Perla blinked. "...What?"

He took a slow breath, as if preparing to peel away something she wasn't ready to see.

"You think we're safe because we now have another good teammate?"

A pause.

"But you don't understand the rules, Perla. None of this is chance. The Spell doesn't censor randomly."

Her confusion flickered into dread.

" ...What are you saying?"

Shirou's voice cracked slightly, as if he hated what he had to admit.

"He can't see our names, Perla. He can't access his Status. He called 'Memories' 'Abilities.' He doesn't even know how this world functions."

Perla tried to deny it, But she had similar guesses.

Shirou stepped closer.

"Think about it. Our names-mine, yours, Eichiro's. And the two girls. Luna. Luzi."

Perla's eyes widened, something cold unraveling in her gut.

Shirou whispered the words like a curse:

"Shirou. Perla. Eichiro. Luna. Luzi."

He held her gaze.

"S. P. E. L. L."

Then, softly:

"He could hear Luna and Luzi's names because they're dead. But not ours. Because we're still alive."

Silence.

Perla didn't breathe.

Shirou's voice lowered to a near whisper.

"The moment we're gone... the moment all of us die-he'll get full access. He'll understand the runes. The Spell. Everything."

Perla's mouth was slightly open, but her thoughts were spiraling too fast to form a response. Her eyes, once filled with curiosity, were now sharp-Cautious.

Her voice dropped to a whisper.

"Then we kill him. Right now. When he least expects it."

Shirou didn't flinch. He looked up at the sky, almost in pity.

"You think it's that simple?"

Perla's hands clenched at her sides.

"He's walking right beside us, masking whatever he's planning. If we know he's a threat-why are we still letting him breathe?"

Shirou turned his back to her and began walking.

She followed. "Shirou. Answer me."

He stopped.

Without looking over his shoulder, he said.

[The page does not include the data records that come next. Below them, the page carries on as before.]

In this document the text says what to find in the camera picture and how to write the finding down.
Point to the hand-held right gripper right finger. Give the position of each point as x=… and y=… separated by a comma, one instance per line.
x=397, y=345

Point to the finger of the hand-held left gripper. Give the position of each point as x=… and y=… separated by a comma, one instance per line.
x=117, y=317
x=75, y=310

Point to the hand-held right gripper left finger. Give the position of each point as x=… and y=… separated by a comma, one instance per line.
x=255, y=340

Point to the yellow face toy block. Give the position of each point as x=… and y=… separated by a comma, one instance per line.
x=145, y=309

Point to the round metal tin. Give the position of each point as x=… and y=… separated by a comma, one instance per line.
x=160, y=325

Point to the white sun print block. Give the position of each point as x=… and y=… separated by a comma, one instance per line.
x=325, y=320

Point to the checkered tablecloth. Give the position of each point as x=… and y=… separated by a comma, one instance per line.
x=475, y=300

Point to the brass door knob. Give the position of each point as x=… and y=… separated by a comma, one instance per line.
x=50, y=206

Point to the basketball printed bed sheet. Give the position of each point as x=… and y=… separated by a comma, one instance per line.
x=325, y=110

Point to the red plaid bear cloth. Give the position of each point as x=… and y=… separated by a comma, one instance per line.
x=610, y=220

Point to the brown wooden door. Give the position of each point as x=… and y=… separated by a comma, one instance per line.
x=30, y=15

"Because it's better to keep the wolf in sight. You don't know him, Perla. But I do. I knew him before the Nightmare. Even if it's not his body, it's still his mind."

Perla narrowed her eyes.

"Even if he escapes, won't that be better than letting him roam free-while we sleep beside our enemy?"

Shirou's voice turned brittle.

"You'd rather be stalked in the dark than know what's already watching you?"

No answer.

Then, after a moment:

"We can't let him out of our sight. Stay close to him. Eat near him. Pretend to rest when he does. Watch everything-everything-he does. He won't eat the organs. He won't sleep... But I want you to sleep, Be on the best shape possible, Never let your guard down."

Perla hesitated, then asked softly,

"What did you mean before... 'not his bo-'?"

But Shirou spun fast.

He raised a single finger and pressed it to his lips. His eyes weren't cold now. They were hurt.

"Don't finish that sentence" he said.

Perla froze.

He leaned in just enough for her to hear the whisper:

"I lost my sanity years ago... in something far brighter yet darker than this. But you-yours is still intact. Hold onto it. With everything you have."

Then, Shirou turned and walked toward the storage house. The wind behind him was still.

He left a single peice of advice.

"You shouldn't go digging into the secrets of gods. I never meant to either... but some truths were just lying there-too close, too obvious to ignore."

That was a lie, For other people ignorance might be blissful... But for people Like Ayanokouji and Shirou... Who knows more about Worst than people know about good... For them...

Ignorance is not blissful but... Rather.. the calm before the storm.

Perla remained rooted to the spot, hand trembling, the air around her suddenly feeling too thin.

Something was wrong.

Terribly, impossibly wrong.

And it had been... for a very long time...

For Shirou, Perla and Eichiro were never comrades. They were pawns-strategically placed burdens to wear Ayanokouji down. Not enemies, not allies...

just weight. Tools to slow him, to chip away at his precision. Because Shirou knew: only when the masterpiece was tired-even in a body not his own-would he stand a chance.

That was his method.

Shirou's special of....

How to defeat the masterpiece.

But Ayanokouji already knew. He always knew. The moment their eyes met again in that ruined house, he understood. He recognized Shirou's vision, his manipulation, the way he peeled apart the Nightmare's systems with a single glance and turned its rules into weapons.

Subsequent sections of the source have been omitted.